- Assigned task
Please copy the data shown below, word for word.

---+---

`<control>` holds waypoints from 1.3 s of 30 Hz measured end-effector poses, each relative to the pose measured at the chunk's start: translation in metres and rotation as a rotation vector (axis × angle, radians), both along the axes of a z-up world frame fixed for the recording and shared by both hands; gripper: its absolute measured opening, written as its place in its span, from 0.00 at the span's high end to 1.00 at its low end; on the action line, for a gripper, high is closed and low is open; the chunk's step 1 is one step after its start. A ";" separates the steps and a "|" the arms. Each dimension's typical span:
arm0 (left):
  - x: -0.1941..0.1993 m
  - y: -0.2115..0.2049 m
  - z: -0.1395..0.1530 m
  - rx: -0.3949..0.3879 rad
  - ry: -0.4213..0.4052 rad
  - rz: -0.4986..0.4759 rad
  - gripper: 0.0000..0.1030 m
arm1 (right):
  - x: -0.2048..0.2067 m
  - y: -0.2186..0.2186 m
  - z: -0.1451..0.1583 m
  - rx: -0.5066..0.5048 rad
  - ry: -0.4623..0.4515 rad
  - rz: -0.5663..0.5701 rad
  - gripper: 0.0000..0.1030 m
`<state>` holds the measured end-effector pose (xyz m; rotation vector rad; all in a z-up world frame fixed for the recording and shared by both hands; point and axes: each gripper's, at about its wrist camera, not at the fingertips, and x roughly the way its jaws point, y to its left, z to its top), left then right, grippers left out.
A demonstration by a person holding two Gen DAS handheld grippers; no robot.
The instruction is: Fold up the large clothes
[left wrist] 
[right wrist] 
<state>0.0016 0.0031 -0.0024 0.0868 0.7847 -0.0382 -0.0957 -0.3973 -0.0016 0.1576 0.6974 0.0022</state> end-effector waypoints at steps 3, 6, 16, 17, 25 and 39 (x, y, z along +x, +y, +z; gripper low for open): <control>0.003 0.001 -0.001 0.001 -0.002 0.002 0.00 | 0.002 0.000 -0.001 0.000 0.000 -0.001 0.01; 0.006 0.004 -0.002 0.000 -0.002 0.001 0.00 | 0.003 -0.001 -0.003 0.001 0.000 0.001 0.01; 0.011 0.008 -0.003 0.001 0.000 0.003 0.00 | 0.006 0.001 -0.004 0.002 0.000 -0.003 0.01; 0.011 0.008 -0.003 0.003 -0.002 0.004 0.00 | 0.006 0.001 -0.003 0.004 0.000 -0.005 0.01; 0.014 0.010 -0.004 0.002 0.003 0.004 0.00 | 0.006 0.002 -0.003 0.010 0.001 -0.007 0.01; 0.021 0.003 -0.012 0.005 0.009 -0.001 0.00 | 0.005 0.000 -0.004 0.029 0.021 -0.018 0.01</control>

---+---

- Reply to the exercise
`<control>` holds waypoints from 1.3 s of 30 Hz measured end-effector poses, each relative to the pose measured at the chunk's start: translation in metres and rotation as a rotation vector (axis × angle, radians), both along the axes of a z-up world frame fixed for the recording and shared by both hands; gripper: its absolute measured opening, written as its place in its span, from 0.00 at the span's high end to 1.00 at its low end; on the action line, for a gripper, high is closed and low is open; the chunk's step 1 is one step after its start. A ";" separates the steps and a "|" the arms. Each dimension's typical span:
arm0 (left):
  - x: -0.1941..0.1993 m
  - y: -0.2115..0.2049 m
  - z: -0.1395..0.1530 m
  - rx: -0.3949..0.3879 rad
  - ry: -0.4213..0.4052 rad
  - rz: -0.4986..0.4759 rad
  - gripper: 0.0000..0.1030 m
arm1 (right):
  - x: -0.2048..0.2067 m
  - y: -0.2186..0.2186 m
  - z: -0.1451..0.1583 m
  - rx: -0.5066..0.5048 rad
  - ry: -0.4623..0.4515 rad
  - rz: -0.5663..0.5701 rad
  - gripper: 0.0000..0.1030 m
`<state>` holds the measured end-effector pose (xyz m; rotation vector rad; all in a z-up world frame fixed for the recording and shared by both hands; point and axes: each gripper's, at about its wrist camera, not at the fingertips, and x roughly the way its jaws point, y to its left, z to its top), left then right, grippers left out.
A demonstration by a person holding two Gen DAS handheld grippers; no robot.
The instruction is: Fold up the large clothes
[left wrist] 
[right wrist] 
<state>0.0016 0.0031 -0.0024 0.0868 0.7847 -0.0382 -0.0957 -0.3973 -0.0016 0.1576 0.6974 0.0022</state> end-effector waypoints at steps 3, 6, 16, 17, 25 and 39 (x, y, z along +x, +y, +z; gripper low for open): <control>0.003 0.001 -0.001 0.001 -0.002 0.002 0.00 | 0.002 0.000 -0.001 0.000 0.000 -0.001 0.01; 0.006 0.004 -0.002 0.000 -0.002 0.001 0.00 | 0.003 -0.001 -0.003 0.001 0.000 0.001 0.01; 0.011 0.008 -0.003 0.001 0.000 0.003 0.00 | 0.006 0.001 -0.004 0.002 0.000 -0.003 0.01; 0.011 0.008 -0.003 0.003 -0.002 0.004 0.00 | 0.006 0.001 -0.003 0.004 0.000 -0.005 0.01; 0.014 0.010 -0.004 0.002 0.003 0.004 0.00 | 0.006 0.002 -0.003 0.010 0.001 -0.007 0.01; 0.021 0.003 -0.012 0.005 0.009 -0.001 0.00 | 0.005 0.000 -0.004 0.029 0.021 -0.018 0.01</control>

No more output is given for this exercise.